Just a few examples but Youtube, Vimeo, and Twitch have a lot of noise
(comments, chat, suggestions to watch next, etc) around the default video
before it's maximized. But if you press F11 that all disappears.

Didn't know about the embed link for YT, that's handy, same for the Chrome
extension. I just generally don't know why this isn't a standard feature by
now. Surely I'm not in the minority here.

------
badrabbit
Webauthn would be a good addition. Devs need to support it a lot more:
[https://webauthn.me/](https://webauthn.me/)

------
metafunctor
I would add this: webkitdirectory allows recursively uploading entire folders.
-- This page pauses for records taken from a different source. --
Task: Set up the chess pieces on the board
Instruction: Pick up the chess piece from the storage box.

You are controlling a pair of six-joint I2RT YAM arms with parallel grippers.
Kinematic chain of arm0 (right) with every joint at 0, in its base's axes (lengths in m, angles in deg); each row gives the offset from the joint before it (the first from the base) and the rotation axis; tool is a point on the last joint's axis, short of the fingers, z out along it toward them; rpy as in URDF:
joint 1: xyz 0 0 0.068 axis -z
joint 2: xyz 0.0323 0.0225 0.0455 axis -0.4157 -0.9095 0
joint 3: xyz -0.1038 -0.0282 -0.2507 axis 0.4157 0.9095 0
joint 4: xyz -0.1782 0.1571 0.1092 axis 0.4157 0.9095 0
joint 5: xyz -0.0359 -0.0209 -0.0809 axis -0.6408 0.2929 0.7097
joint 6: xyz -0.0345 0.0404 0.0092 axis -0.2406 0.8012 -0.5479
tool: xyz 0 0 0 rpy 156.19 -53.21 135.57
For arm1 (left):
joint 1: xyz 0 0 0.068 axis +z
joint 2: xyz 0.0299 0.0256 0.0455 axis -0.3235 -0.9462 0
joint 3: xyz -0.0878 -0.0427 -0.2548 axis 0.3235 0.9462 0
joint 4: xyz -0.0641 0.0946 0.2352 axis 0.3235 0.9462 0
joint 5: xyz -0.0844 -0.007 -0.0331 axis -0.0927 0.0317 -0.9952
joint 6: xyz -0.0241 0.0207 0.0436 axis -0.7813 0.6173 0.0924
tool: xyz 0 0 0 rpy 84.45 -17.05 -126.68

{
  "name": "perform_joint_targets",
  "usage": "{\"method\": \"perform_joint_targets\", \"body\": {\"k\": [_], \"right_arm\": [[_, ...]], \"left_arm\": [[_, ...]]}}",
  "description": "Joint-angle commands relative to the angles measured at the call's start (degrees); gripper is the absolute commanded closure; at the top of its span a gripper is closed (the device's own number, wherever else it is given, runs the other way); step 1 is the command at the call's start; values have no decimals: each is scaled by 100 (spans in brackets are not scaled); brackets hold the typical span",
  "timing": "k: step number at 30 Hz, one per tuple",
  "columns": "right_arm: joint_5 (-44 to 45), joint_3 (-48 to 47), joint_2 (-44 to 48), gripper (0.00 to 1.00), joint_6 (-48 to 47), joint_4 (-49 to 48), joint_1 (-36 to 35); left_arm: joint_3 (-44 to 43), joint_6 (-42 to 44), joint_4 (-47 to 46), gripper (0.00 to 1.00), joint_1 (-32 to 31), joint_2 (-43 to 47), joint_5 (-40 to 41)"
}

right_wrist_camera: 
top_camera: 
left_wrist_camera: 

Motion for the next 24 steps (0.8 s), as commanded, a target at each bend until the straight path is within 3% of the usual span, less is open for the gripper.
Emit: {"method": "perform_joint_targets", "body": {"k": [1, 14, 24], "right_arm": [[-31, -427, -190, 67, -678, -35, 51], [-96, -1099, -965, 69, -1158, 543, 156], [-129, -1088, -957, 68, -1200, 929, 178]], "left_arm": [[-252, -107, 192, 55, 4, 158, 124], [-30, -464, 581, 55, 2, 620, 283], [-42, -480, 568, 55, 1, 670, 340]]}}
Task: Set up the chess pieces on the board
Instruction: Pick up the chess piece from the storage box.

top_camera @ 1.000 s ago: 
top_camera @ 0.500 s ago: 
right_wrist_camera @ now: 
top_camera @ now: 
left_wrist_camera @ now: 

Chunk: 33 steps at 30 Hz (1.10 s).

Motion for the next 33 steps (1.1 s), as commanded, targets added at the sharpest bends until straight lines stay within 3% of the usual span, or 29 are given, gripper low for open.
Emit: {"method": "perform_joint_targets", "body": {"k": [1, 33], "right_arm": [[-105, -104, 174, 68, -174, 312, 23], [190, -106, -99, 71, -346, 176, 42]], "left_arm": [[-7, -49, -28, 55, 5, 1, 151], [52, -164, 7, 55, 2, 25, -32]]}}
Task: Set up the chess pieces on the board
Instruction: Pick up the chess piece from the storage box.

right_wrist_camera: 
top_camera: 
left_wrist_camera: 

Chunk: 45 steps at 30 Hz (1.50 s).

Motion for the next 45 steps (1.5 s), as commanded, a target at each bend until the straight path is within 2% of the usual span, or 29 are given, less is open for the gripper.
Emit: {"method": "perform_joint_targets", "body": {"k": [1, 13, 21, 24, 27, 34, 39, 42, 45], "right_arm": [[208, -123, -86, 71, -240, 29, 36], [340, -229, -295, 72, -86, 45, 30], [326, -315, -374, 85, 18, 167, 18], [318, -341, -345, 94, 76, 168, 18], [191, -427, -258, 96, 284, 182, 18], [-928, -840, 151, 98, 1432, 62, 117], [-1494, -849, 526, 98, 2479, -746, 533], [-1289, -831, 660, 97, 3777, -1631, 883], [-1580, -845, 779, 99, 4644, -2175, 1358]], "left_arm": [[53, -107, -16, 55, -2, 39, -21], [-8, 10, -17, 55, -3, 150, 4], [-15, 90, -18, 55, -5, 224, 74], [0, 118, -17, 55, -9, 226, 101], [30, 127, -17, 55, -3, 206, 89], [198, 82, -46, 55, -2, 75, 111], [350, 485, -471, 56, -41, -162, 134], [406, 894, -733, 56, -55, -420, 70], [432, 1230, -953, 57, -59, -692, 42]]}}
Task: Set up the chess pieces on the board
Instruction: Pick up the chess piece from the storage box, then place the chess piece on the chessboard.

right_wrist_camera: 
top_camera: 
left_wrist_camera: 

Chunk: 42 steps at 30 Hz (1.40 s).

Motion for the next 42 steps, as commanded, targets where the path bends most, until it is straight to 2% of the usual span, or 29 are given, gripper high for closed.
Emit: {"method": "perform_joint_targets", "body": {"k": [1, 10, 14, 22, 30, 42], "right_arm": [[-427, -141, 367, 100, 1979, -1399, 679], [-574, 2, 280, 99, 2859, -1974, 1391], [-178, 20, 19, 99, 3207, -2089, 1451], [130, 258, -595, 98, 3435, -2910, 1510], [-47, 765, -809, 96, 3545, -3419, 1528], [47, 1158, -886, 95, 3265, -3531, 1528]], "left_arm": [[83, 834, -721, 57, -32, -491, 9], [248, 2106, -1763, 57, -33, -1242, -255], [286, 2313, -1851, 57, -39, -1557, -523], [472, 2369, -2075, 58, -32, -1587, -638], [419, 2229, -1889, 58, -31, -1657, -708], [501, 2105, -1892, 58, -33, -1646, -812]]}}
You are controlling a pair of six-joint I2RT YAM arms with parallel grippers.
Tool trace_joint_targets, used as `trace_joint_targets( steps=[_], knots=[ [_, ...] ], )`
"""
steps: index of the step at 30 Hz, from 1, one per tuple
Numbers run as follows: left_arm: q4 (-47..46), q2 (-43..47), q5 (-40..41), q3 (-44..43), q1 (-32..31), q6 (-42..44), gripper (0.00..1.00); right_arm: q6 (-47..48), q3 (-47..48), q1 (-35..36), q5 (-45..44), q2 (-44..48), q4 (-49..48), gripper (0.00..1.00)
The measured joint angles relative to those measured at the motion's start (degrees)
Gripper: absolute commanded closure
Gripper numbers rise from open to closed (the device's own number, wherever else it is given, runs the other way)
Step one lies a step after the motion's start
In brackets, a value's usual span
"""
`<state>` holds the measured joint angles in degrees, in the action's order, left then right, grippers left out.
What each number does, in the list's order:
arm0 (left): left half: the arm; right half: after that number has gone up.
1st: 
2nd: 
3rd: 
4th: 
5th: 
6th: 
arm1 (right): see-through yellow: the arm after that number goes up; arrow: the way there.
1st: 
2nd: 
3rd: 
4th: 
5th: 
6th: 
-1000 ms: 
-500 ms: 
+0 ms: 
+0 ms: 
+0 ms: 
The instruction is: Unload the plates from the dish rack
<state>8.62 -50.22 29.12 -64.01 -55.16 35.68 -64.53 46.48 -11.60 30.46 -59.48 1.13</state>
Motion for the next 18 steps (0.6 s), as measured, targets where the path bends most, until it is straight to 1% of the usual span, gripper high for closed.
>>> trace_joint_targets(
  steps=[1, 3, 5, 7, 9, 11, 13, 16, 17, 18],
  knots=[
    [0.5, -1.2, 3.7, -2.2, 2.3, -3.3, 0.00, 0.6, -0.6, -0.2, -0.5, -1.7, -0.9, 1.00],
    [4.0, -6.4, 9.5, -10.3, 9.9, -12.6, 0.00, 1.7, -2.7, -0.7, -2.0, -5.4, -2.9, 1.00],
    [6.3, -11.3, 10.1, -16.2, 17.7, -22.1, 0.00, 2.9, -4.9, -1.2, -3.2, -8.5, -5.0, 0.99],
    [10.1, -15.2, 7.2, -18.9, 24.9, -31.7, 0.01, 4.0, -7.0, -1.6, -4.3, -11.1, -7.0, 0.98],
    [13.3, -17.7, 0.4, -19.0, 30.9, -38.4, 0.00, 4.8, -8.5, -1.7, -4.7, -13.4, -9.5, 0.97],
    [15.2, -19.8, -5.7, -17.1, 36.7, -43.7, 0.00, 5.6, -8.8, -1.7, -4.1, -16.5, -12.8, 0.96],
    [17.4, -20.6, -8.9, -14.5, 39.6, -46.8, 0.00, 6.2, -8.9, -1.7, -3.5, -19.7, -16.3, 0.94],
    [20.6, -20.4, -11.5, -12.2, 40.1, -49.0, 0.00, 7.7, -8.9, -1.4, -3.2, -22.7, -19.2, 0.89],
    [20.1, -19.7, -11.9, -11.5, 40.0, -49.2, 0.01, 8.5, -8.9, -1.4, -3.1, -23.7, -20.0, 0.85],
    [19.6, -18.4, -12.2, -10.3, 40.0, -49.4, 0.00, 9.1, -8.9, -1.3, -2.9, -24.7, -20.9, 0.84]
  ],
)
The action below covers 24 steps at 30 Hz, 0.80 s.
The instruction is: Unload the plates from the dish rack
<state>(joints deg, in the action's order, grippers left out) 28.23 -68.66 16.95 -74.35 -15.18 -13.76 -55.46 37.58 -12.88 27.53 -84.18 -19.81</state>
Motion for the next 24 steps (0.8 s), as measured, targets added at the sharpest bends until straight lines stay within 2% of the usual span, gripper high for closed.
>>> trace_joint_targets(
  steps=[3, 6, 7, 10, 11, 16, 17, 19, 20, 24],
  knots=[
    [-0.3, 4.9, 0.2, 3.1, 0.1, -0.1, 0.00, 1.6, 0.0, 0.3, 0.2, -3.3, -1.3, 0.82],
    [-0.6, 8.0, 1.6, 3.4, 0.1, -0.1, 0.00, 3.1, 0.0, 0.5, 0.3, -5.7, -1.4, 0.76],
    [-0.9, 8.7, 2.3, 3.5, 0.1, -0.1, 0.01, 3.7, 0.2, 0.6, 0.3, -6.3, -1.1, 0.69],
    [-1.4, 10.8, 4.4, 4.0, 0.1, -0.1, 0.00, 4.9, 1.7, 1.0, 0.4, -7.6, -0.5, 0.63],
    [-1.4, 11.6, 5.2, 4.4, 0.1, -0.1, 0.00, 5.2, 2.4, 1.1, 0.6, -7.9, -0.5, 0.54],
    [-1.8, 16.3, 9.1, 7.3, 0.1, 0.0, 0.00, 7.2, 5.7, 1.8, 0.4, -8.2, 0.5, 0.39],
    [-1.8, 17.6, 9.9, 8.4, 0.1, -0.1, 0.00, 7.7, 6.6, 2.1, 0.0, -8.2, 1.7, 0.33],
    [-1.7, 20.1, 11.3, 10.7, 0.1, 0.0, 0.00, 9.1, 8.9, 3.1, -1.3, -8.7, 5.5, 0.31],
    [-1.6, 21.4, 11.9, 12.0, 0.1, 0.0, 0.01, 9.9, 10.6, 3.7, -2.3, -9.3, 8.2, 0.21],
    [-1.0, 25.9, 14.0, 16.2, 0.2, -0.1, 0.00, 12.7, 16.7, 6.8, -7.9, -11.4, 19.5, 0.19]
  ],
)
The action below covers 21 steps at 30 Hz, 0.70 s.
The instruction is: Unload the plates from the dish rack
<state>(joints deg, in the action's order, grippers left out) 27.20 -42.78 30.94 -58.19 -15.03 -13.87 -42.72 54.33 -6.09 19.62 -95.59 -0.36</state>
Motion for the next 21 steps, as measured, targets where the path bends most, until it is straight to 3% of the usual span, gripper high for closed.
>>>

It works on the latest versions of Firefox, Chrome, Edge, and Safari. Not on
mobile browsers at the moment, though.

------
flingo
Here's one that's Firefox exclusive, and still seems to work:
[https://developer.mozilla.org/en-
US/docs/Web/HTML/Global_att...](https://developer.mozilla.org/en-
US/docs/Web/HTML/Global_attributes/contextmenu)

It's something I've used on a few sites, and it's a shame chrome dropped
support.

------
leokennis
> Interestingly, copying content to the clipboard is open as in, there is no
> need of a user permission.

WTF...is there some way to block this API from being called in Safari?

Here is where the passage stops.